#### Brief
Find every line below where the string "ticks" shows up, and copy those lines.

════

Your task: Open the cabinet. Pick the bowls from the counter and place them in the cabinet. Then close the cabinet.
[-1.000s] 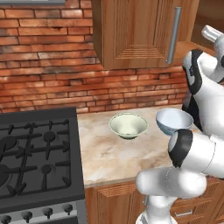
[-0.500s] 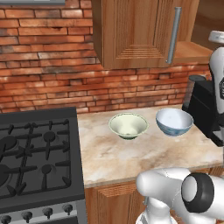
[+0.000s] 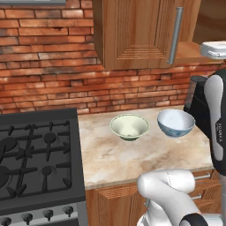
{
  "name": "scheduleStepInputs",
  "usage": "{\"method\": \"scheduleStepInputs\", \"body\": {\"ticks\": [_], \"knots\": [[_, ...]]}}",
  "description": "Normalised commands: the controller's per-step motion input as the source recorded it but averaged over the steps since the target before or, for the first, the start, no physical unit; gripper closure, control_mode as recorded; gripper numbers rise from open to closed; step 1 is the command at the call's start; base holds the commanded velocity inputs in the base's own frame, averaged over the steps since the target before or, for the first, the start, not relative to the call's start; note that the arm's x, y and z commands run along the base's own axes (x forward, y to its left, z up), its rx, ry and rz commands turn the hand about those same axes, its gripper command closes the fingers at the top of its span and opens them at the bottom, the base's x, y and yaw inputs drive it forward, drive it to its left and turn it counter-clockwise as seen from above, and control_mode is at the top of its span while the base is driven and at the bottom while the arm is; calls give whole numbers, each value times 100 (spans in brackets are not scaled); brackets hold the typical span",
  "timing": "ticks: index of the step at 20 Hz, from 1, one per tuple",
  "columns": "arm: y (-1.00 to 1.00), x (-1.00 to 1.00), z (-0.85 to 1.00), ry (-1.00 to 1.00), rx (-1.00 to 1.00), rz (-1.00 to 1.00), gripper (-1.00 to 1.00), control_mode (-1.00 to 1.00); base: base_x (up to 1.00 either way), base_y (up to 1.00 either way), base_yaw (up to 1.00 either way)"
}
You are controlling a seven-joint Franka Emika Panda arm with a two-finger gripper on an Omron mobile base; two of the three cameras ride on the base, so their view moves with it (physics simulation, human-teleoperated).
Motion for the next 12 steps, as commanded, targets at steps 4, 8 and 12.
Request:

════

#### Task answer
  "usage": "{\"method\": \"scheduleStepInputs\", \"body\": {\"ticks\": [_], \"knots\": [[_, ...]]}}",
  "timing": "ticks: index of the step at 20 Hz, from 1, one per tuple",

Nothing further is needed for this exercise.